Miami University in Ohio has announced that it will close its Chinese government-funded Confucius Institute in June.
Amid increased concerns over Chinese money in American universities, Miami University’s decision was particularly sudden, citing funding concerns. With the exception of senior staff, most of the Institute’s staffers are paid by the Chinese government, according to the Miami Student.
“I am very happy to see that Miami has made this move,” Miami University College Republicans Vice Chairman Collin Finn told Campus Reform.

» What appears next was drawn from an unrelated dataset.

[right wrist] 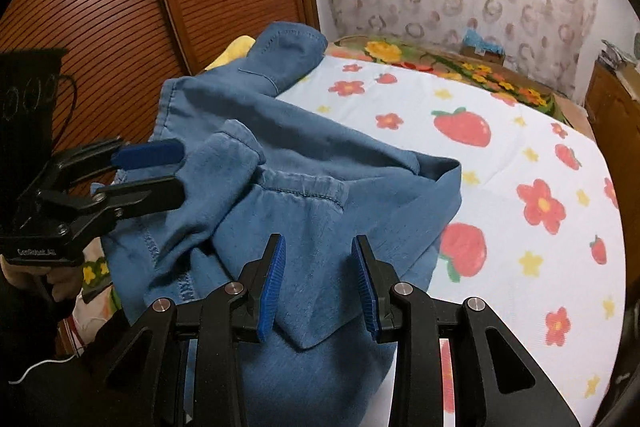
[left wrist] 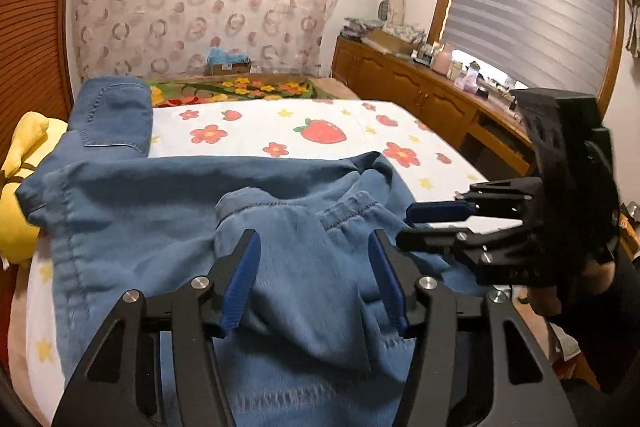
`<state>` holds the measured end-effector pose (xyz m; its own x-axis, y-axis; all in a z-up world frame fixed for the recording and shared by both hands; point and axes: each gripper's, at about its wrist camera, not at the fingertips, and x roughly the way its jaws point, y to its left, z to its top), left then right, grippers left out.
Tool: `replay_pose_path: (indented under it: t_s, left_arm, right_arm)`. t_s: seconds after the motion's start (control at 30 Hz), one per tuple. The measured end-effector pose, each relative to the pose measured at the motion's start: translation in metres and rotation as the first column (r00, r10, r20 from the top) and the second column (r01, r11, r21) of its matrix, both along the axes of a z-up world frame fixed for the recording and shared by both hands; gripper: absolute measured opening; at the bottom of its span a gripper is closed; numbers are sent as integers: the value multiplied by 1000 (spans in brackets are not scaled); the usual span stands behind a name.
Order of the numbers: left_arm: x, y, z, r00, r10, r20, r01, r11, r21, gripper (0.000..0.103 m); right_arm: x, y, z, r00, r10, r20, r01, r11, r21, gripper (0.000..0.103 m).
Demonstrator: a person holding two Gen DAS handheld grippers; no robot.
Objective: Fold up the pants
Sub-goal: 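Grasp the jeans with the left gripper while the right grasps the leg, then lift the leg high with the right gripper while the left holds the jeans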
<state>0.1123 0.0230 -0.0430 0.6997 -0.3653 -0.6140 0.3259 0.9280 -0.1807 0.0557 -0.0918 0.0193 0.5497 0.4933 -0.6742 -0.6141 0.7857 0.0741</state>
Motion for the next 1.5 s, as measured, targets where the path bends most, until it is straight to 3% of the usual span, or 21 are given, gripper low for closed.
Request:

“Our university’s administration has worked diligently to align our institution with state and national priorities, and this move exemplifies that commitment to being an asset to the public. The Miami University College Republicans have had a great relationship with [Miami University] President [Gregory] Crawford and other university officials. We aren’t surprised that Miami did the right thing here, because our administration is always taking action for the betterment of the student body and the community.”
Miami Assistant Provost of Global Initiatives Cheryl Young defended the Confucius Institute in an interview with Cincinnati Public Radio last year, saying “I can’t speak to the experience of other Confucius Institutes but our experience here is we have autonomy. It is a partnership with our partner university and it is a two-sided arrangement.”
The university announced that it will replace the Institute with its own Global Initiatives programs, which will “refocus efforts on a more comprehensive strategy for international student support that is more inclusive and provides a more diverse range of programming to share languages and cultures with the campus and community and to enhance the student experience.”
“The new international student center will continue to support the clubs that were in the Confucius Institute,” Young told the Miami Student.
“We don’t know exactly what the new center will look like. We’re focused on helping our Chinese staff transition right now and recognizing them for the work they have done here,” she added.
The announcement follows a massive pull-back in support from Beijing, which decreased funding to the university by 80 percent from 2017 to 2018.
Miami University did not respond to requests for comment in time for publication.